Today, SMU on a FRER, 12-14dpo - probably BFN, no sign of AF.

DH had a vasectomy 4 years ago, which is why we are not TTC and I haven't really worried this much about it.

Thoughts? 

2 minutes
 
5-6 minutes
 
Dried/well over 10 minutes


----------



## misspriss

I'm supposed to go out with friends tomorrow night, the kids are having a sleepover at grandmas...there were alcohol plans.


----------



## MrsT116

Being perfectly honest I can't see anything. But these things always look different in the flesh. I've heard lots of stories on here recently on indent lines on FRER. 
Could you do another in the morning to re check with FMU? X


----------



## misspriss

MrsT116 said:


> Being perfectly honest I can't see anything. But these things always look different in the flesh. I've heard lots of stories on here recently on indent lines on FRER.
> Could you do another in the morning to re check with FMU? X

Yeah I have one more in the box, with FMU tomorrow.

I swear I see like a shadow sometimes and not others. I'm kind of at a loss though, I am now entering uncharted territory - I have checked every cycle length since I got my cycles back after my 4 year old - the LONGEST was 29 days (which is where I'm at now) but it was like 2 years ago, my average is 26 days.


----------



## Bevziibubble

I'm not sure if I see anything sorry but good luck with your next test :)


----------



## misspriss

Thank you. I am honestly not expecting a BFP - DH has had a vasectomy! I'm must amiss as to where my period is, my cycles have been regular and shorter since they returned after YDS.
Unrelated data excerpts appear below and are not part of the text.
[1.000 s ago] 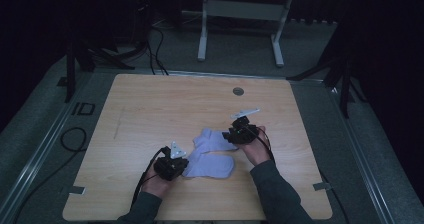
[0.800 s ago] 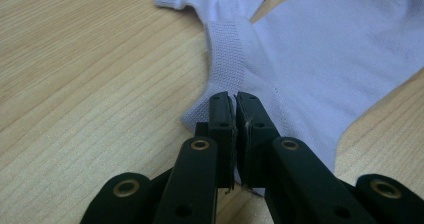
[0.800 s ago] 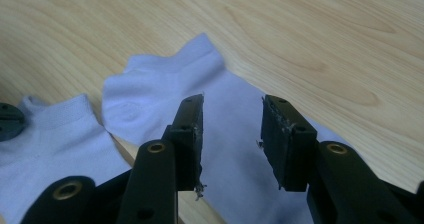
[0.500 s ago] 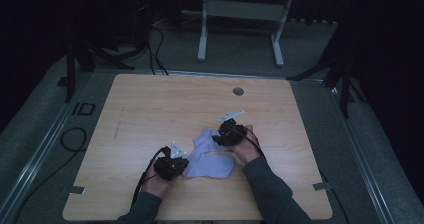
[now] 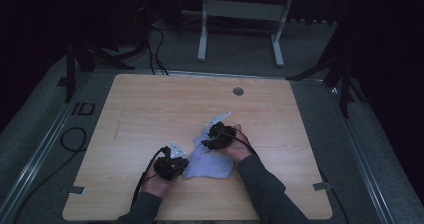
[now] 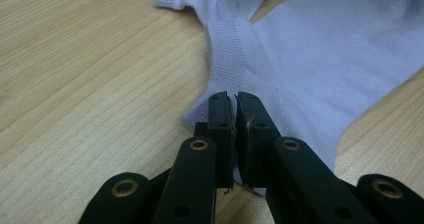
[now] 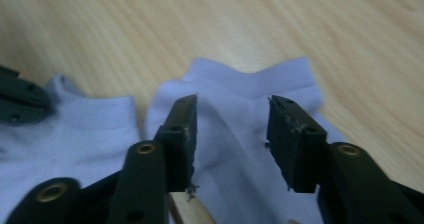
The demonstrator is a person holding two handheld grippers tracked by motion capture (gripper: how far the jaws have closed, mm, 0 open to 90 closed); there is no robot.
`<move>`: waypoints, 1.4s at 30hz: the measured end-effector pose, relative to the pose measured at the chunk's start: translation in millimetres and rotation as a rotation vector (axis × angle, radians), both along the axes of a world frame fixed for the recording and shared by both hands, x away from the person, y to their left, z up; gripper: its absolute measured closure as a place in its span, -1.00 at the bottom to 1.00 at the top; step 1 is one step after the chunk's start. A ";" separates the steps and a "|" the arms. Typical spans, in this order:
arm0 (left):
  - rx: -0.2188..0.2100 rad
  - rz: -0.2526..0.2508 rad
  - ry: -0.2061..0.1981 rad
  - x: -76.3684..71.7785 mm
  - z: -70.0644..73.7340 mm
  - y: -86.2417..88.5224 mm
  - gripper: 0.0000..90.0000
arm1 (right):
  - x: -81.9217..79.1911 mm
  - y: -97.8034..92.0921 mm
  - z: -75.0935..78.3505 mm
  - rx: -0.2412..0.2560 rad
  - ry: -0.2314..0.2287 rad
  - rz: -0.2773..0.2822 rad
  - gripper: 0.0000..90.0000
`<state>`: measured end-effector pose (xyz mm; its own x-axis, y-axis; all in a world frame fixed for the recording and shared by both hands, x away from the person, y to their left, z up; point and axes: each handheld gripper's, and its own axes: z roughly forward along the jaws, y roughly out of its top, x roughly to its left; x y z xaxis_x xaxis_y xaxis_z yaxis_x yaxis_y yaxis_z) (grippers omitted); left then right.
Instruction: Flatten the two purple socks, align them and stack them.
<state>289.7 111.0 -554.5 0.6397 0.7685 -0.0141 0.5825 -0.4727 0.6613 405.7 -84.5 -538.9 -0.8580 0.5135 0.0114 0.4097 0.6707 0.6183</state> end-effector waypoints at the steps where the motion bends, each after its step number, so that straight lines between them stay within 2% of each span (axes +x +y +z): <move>1: -0.001 0.001 0.000 0.0 0.0 0.0 0.88 | 0.3 1.4 -1.8 -0.010 0.006 0.009 0.18; 3: 0.000 0.000 0.000 0.0 0.0 0.0 0.88 | 1.9 3.1 -5.9 -0.042 0.001 0.004 0.14; 10: 0.000 0.000 0.000 0.0 0.0 -0.1 0.88 | 8.7 -0.3 -8.4 0.000 0.040 -0.024 0.10; 13: 0.001 0.001 -0.001 -0.2 0.0 -0.2 0.88 | 11.6 -1.9 -8.5 0.005 0.040 -0.045 0.21; 19: 0.002 0.003 -0.003 -0.4 -0.1 -0.5 0.88 | 10.6 -0.4 -8.0 -0.026 0.003 -0.083 0.51; 22: 0.002 0.003 -0.003 -0.5 -0.1 -0.6 0.88 | 10.2 0.7 -7.5 -0.036 -0.001 -0.110 0.63; 25: 0.002 0.003 -0.003 -0.6 -0.2 -0.7 0.88 | 10.5 0.8 -7.4 -0.037 -0.001 -0.138 0.86; 28: 0.002 0.003 -0.003 -0.6 -0.2 -0.7 0.88 | 11.1 0.3 -7.3 -0.032 0.005 -0.148 0.91; 31: 0.001 0.003 -0.003 -0.5 -0.2 -0.6 0.88 | 13.5 -3.4 -7.9 0.000 0.032 -0.166 0.93; 35: 0.000 0.002 -0.003 -0.3 -0.2 -0.5 0.88 | 14.5 -12.0 -6.2 0.037 0.045 -0.207 0.94; 39: 0.001 0.002 -0.004 -0.4 -0.2 -0.7 0.88 | 8.7 -24.8 8.5 0.113 0.043 -0.224 0.95; 42: 0.001 0.002 -0.004 -0.4 -0.2 -0.7 0.88 | 0.9 -33.2 22.4 0.149 0.016 -0.226 0.95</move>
<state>289.3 110.2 -554.6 0.6380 0.7700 -0.0107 0.5809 -0.4721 0.6631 406.5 -117.7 -516.6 -0.7211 0.6834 0.1137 0.5488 0.4633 0.6958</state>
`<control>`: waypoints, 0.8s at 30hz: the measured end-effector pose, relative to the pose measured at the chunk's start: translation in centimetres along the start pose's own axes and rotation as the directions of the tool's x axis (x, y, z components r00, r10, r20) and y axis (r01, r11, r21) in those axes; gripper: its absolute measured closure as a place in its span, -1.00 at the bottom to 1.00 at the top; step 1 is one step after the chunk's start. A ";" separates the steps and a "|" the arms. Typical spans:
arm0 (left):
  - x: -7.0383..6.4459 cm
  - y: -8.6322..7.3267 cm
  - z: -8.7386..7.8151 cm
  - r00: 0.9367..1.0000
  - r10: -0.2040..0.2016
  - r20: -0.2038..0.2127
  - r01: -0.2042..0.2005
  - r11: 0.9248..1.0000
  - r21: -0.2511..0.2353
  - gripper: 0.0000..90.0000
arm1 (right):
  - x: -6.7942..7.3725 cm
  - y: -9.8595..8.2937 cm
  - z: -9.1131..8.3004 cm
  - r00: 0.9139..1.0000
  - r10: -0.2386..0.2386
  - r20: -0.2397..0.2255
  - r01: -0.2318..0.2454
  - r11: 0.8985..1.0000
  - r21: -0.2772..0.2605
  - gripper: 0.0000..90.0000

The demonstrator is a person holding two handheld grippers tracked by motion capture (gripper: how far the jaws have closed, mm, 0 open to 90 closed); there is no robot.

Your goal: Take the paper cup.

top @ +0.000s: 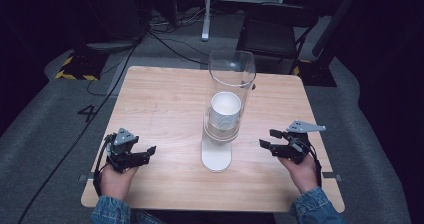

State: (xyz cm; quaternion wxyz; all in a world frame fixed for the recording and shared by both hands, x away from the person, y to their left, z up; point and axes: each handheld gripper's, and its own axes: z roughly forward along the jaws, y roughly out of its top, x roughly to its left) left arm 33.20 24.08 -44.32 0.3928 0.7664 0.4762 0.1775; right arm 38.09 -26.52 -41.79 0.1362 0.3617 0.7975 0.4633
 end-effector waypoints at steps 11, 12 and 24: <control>-0.3 -0.7 -0.4 0.999 -0.035 -0.003 0.035 0.999 -0.016 -0.49 | 2.3 1.2 1.9 0.996 -0.050 -0.075 0.050 0.999 -0.001 -0.28; -0.3 -0.7 -0.4 0.999 -0.032 -0.006 0.032 0.999 -0.015 -0.49 | 2.4 1.3 2.0 0.995 -0.051 -0.083 0.051 0.999 -0.002 -0.28; -0.2 -1.6 -0.9 0.999 -0.050 -0.003 0.050 0.999 -0.005 -0.52 | 4.1 2.3 4.2 0.982 -0.072 -0.177 0.066 0.997 -0.040 -0.41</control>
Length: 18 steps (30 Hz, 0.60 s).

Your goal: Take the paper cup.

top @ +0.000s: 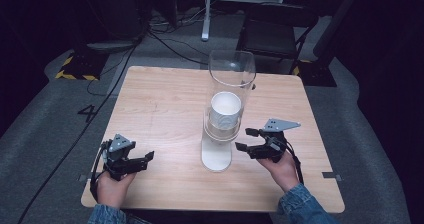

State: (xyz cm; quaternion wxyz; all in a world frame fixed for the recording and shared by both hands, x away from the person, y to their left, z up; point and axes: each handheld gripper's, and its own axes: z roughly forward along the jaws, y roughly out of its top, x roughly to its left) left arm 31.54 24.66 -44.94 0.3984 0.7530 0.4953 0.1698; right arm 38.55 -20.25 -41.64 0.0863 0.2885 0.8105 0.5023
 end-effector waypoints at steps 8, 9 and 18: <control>0.2 -0.5 -0.5 1.000 -0.010 -0.009 0.010 1.000 0.000 -0.53 | 0.8 0.5 1.5 0.999 -0.015 -0.041 0.014 1.000 -0.016 -0.46; 0.2 -0.6 -0.5 1.000 -0.015 -0.011 0.015 1.000 -0.001 -0.53 | 0.9 0.5 1.6 0.999 -0.016 -0.048 0.015 1.000 -0.020 -0.47; 0.3 -1.2 -1.2 0.999 -0.019 -0.030 0.018 1.000 -0.011 -0.52 | 1.7 0.9 3.6 0.995 -0.062 -0.072 0.059 0.998 -0.035 -0.51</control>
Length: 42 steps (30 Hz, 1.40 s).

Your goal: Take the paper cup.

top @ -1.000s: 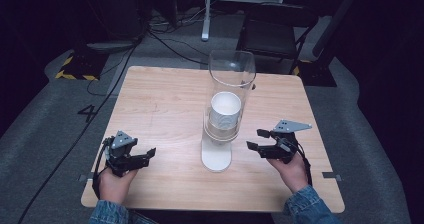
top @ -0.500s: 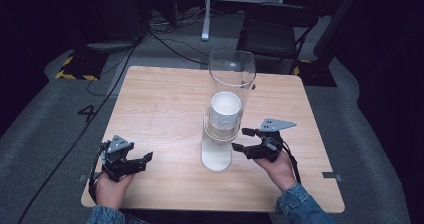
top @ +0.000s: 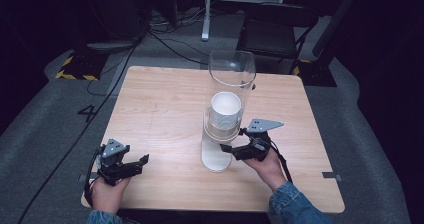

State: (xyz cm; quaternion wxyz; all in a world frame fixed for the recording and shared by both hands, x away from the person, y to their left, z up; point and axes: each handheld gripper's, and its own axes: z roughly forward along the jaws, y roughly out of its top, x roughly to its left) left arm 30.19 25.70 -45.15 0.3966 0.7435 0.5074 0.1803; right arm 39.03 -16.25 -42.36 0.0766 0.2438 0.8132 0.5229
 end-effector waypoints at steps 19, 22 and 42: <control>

I had back pain like I was going to start yesterday morning, but no sign of AF. Just chillin.


----------



## misspriss

New FMU pics today:


----------



## salamander91

Frer have been terrible for indents recently but that line is pretty clear. Fx!


----------



## misspriss

salamander91 said:


> Frer have been terrible for indents recently but that line is pretty clear. Fx!

that is what I'm wondering too, the line is awful faint and not very pink, but it would be expected to be so if I got a BFN yesterday (should have either bought the 3 pack or waited until tomorrow!). But it is definitely something there. 

Suffice to say I'll be holding off on the drinking tonight. I haven't had any signs of AF though, until JUST now I had some blood tinged CM when I went to the bathroom. Not like a period but first sign of blood.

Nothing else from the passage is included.